How to complete this task: Print the lines in the listing below that fall between the line with "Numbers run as" and the line with "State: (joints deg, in", those two lines included, exactly as they stand and with nothing else.

Supplied information:
....

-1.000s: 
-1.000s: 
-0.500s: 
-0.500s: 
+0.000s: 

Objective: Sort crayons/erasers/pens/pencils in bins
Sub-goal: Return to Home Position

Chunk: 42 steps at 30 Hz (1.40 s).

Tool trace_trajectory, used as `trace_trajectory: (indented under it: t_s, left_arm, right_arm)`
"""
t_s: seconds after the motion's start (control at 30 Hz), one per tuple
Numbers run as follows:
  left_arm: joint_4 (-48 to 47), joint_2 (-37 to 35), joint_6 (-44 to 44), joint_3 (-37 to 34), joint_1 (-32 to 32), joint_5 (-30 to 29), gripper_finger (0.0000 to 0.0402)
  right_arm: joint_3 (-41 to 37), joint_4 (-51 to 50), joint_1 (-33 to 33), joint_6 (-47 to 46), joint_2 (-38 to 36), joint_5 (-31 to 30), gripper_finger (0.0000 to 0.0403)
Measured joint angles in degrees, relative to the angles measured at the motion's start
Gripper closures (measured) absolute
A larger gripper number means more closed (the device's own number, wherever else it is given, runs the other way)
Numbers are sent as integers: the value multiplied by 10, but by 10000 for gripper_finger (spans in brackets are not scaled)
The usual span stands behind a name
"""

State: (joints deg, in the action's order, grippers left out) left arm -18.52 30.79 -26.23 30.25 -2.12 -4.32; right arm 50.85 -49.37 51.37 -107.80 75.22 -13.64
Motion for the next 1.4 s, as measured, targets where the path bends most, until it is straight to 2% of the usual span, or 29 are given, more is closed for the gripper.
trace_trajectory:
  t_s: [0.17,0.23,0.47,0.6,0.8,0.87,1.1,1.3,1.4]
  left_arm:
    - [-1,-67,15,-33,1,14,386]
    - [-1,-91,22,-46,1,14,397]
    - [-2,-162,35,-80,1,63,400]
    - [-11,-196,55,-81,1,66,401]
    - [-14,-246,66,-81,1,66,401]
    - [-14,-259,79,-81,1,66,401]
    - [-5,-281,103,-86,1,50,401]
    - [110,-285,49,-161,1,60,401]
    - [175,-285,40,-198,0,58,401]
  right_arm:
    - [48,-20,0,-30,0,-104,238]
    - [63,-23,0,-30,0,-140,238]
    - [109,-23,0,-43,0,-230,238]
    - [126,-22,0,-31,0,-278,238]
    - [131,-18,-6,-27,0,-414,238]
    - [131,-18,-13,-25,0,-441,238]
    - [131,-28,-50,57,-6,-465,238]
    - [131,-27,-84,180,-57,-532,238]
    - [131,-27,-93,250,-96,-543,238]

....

Response area:
Numbers run as follows:
  left_arm: joint_4 (-48 to 47), joint_2 (-37 to 35), joint_6 (-44 to 44), joint_3 (-37 to 34), joint_1 (-32 to 32), joint_5 (-30 to 29), gripper_finger (0.0000 to 0.0402)
  right_arm: joint_3 (-41 to 37), joint_4 (-51 to 50), joint_1 (-33 to 33), joint_6 (-47 to 46), joint_2 (-38 to 36), joint_5 (-31 to 30), gripper_finger (0.0000 to 0.0403)
Measured joint angles in degrees, relative to the angles measured at the motion's start
Gripper closures (measured) absolute
A larger gripper number means more closed (the device's own number, wherever else it is given, runs the other way)
Numbers are sent as integers: the value multiplied by 10, but by 10000 for gripper_finger (spans in brackets are not scaled)
The usual span stands behind a name
"""

State: (joints deg, in the action's order, grippers left out) left arm -18.52 30.79 -26.23 30.25 -2.12 -4.32; right arm 50.85 -49.37 51.37 -107.80 75.22 -13.64

This response is done.